--- EXTRACTED RECORDS Enclosed Below ---
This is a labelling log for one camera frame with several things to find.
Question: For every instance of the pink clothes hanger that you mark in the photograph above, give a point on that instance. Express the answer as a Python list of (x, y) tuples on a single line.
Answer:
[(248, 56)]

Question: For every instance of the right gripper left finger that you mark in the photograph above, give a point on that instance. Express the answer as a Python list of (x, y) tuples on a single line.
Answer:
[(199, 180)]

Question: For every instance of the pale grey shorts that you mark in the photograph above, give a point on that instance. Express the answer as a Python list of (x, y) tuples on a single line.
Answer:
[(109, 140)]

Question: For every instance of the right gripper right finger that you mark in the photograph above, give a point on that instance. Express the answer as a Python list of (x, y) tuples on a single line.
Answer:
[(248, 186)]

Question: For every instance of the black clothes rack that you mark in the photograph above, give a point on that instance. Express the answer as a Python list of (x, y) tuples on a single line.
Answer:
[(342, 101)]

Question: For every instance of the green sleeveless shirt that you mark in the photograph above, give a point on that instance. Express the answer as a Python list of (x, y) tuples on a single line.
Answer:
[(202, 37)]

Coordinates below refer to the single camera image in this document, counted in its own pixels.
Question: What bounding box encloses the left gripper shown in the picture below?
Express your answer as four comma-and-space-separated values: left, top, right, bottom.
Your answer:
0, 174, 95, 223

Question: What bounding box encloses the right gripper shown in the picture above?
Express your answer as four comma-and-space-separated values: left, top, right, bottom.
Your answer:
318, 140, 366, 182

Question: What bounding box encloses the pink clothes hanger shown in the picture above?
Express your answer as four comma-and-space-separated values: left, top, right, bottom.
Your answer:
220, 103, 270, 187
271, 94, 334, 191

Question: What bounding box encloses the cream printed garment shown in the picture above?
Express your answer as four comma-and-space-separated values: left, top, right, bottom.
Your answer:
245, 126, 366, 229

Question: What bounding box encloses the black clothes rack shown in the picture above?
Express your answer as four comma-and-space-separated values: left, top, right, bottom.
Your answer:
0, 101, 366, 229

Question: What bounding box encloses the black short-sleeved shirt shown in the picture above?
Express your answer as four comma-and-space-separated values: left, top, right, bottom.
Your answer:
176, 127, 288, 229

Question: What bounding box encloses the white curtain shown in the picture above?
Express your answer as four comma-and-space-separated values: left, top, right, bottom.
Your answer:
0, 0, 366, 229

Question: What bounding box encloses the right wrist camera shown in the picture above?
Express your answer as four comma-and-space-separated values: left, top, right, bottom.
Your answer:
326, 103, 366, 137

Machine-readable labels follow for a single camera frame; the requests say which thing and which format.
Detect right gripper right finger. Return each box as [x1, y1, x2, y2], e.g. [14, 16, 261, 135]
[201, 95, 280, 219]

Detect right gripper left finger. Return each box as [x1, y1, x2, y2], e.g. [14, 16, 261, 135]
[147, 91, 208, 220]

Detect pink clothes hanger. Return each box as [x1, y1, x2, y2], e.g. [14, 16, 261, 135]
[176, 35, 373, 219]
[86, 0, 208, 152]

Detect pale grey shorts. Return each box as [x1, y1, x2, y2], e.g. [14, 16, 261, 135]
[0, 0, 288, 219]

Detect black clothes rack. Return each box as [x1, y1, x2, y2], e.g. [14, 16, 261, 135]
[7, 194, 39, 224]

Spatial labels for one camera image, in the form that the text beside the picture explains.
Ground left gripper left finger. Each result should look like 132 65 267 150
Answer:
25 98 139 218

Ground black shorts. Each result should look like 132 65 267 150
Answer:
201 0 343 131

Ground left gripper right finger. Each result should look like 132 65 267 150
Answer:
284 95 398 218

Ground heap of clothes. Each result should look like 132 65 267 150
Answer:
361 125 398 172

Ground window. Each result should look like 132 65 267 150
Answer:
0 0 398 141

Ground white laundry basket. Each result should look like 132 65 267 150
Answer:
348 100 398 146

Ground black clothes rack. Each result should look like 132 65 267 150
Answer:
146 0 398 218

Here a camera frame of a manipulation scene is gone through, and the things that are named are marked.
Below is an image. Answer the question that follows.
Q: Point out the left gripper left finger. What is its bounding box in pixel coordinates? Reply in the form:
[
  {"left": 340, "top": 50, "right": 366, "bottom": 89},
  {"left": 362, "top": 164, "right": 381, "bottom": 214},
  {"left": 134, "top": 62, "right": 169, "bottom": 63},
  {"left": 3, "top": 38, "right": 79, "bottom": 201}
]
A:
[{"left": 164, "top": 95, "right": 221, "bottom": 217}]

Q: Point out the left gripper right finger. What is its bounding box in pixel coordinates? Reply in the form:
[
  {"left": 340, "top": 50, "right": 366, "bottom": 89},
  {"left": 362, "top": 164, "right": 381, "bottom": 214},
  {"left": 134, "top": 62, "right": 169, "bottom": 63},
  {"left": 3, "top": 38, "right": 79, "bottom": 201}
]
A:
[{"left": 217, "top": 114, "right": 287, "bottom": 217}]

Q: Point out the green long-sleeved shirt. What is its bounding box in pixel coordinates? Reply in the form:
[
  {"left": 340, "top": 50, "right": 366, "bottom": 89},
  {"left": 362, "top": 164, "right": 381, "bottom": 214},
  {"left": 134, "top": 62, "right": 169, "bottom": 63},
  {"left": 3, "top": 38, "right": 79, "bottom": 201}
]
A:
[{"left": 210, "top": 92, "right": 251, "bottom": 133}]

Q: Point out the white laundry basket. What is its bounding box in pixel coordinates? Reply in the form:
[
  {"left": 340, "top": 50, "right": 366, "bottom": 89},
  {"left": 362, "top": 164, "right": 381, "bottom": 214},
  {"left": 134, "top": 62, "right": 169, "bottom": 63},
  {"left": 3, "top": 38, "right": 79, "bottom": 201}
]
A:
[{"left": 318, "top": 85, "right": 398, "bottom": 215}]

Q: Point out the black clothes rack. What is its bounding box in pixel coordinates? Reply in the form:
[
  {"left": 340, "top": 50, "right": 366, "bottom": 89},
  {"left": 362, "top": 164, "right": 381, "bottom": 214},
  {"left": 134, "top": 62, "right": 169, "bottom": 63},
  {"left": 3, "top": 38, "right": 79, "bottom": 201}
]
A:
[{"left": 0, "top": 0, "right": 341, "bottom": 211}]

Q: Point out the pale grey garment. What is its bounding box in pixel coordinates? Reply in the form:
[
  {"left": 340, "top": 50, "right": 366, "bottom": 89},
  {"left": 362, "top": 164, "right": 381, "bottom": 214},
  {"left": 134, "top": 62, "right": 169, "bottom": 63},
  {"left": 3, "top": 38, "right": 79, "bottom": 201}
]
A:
--- End of Enclosed EXTRACTED RECORDS ---
*WHAT YOU ARE ASKED TO DO*. Find and copy each line above that includes the string "picture".

*OUTPUT BELOW*.
Question: What bounding box encloses the left gripper shown in the picture below?
Question: What bounding box encloses the right gripper shown in the picture above?
Question: What bounding box encloses the pink clothes hanger shown in the picture above?
Question: What bounding box encloses the cream printed garment shown in the picture above?
Question: What bounding box encloses the black clothes rack shown in the picture above?
Question: What bounding box encloses the black short-sleeved shirt shown in the picture above?
Question: What bounding box encloses the white curtain shown in the picture above?
Question: What bounding box encloses the right wrist camera shown in the picture above?
Spatial labels for one camera image, in the form that the text beside the picture explains.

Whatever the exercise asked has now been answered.